The Great Tri-State Tornado
- ArticlesandContent.com (CIRCA 2005)
- Oct 8, 2021 (written 2005)
March 18, 1925 was an ordinary early spring day for many weather-wise farmers just outside Ellington, Missouri, and a weather disaster was the last thing on anyone’s mind.
At just after 1 pm a rolling fog-like cloud appeared, initially causing no alarm until it was appreciated for it was, one of Mother Nature’s most deadly phenomena, an F5 tornado, and one that would leave 695 people dead in its wake. The Great Tri-State Tornado had arrived and would dwarf the previously largest recorded US tornado, the Great Natchez of 1840, in ferocity, human casualties, and storm weather damage.
Leaving a 219-mile continuous track through Missouri, southern Illinois, and into southwestern Indiana, the longest recorded tornado track ever recorded accounts for the size of the storm damage caused by this disaster. The Great Tri-State Tornado’s appearance confused many in its path, since at first sight it looked nothing like a tornado but just another weather storm front. The speeding tornado overwhelmed all in its path, and the power it generated, combined with the continuous contact with the ground, created peripheral storm damage out of all proportion to other tornados. Entire towns and communities were all but wiped out. Annapolis, Missouri was a typical example of the effect of the storm damage as it was almost totally destroyed.

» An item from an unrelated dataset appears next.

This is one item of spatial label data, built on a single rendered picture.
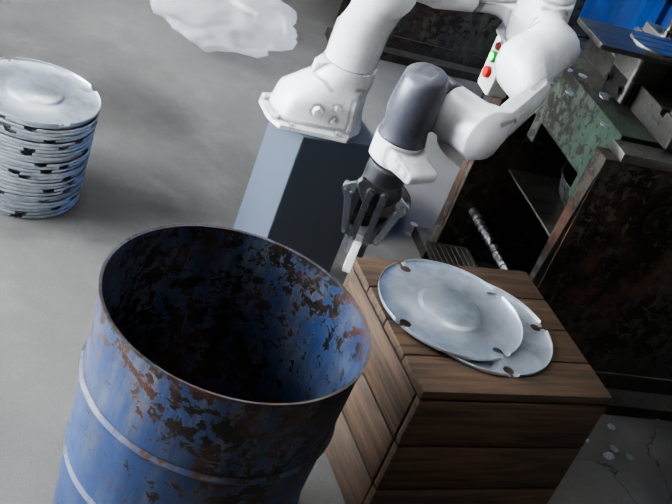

At the time, the science of tornados was very much in its infancy, and efforts were renewed to understand the cause of such destructive events and improve early warning advisories to alleviate the storm damage and casualties. The Tri-State Tornado has been thoroughly researched, and the scale of this weather disaster led to questions being raised as to whether this was a single tornado or a series of several contributing to the storm damage. Certainly, on that fateful day there were more than one tornado occurrences causing storm damage across the region. Analysis of the evidence, not only using eyewitness accounts, but also from claims for insurance payouts, has finally demonstrated that not only was this a continuous, single tornado, but that it also touched down some 15 miles further west than was at first previously thought.
It is fortunate indeed, that this weather disaster occurred in a primarily rural area; however, the financial cost was high, with storm damage estimated at approximately $1.65 billion (adjusted). This amount was only exceeded by the two tornadoes that hit St Louis.